= József Kossics =

József Kossics, also known in Slovene as Jožef Košič (around October 9, 1788, Bogojina, Austria-Hungary – December 26, 1867, Felsőszölnök), was a Hungarian-Slovenian writer, Catholic priest, ethnologist, linguist and historian.

Kossics was born in Bogojina, Moravske Toplice, then part of the Kingdom of Hungary, now in Slovenia. His father József Kossics was a teacher born in Varaždin and his mother Ana Kregar was from a petty noble family.

Kossics served as a priest in the first half of the 19th century in Alsószölnök and later in Felsőszölnök (1829–1867) in Vas country. He was also a poet, linguist, historian, and ethnologist.
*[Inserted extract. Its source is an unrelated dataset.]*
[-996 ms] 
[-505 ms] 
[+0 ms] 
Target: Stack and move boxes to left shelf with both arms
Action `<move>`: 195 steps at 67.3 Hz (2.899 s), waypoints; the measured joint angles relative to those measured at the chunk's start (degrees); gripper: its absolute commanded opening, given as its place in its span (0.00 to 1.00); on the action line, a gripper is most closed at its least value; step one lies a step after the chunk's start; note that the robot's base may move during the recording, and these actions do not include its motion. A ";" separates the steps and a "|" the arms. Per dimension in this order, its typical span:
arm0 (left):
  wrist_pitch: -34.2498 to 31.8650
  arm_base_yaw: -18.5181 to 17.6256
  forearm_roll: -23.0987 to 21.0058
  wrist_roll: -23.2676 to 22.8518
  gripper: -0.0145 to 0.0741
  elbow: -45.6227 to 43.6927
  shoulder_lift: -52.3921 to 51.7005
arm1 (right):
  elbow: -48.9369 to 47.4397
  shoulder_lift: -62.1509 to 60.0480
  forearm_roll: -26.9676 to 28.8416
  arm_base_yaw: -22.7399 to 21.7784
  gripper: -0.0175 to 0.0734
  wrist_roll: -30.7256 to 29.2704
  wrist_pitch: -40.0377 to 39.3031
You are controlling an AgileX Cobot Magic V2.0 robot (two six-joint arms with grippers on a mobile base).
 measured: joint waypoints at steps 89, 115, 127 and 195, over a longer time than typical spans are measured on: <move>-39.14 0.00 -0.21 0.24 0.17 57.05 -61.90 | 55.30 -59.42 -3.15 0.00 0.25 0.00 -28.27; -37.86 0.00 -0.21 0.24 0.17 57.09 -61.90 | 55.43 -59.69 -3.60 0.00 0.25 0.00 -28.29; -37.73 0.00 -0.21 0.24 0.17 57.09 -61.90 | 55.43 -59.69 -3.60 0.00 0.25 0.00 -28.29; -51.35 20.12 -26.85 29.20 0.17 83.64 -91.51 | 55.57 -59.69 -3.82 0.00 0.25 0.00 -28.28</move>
He was a subscriber to the early Hungarian scholarly journal Tudományos gyűjtemény (Scientific Collection, 1817–1841). In 1828, his monograph on the Hungarian Slovenes appeared in this journal, earning him respect in ethnological circles. Kossics continued to attentively follow developments in Hungarian science and culture.

In his pursuit of promoting the special features of ethnic groups, he later became something of an activist. In 1837, he joined an appeal for a poem from every ethnic group living in the Kingdom of Hungary to be read in the respective languages for the opening of the Hungarian National Theater in Pest. For this purpose, Kossics himself wrote a poem in his native Slovene and added a rough Hungarian translation.

Kossics died in 1867 in Felsőszölnök.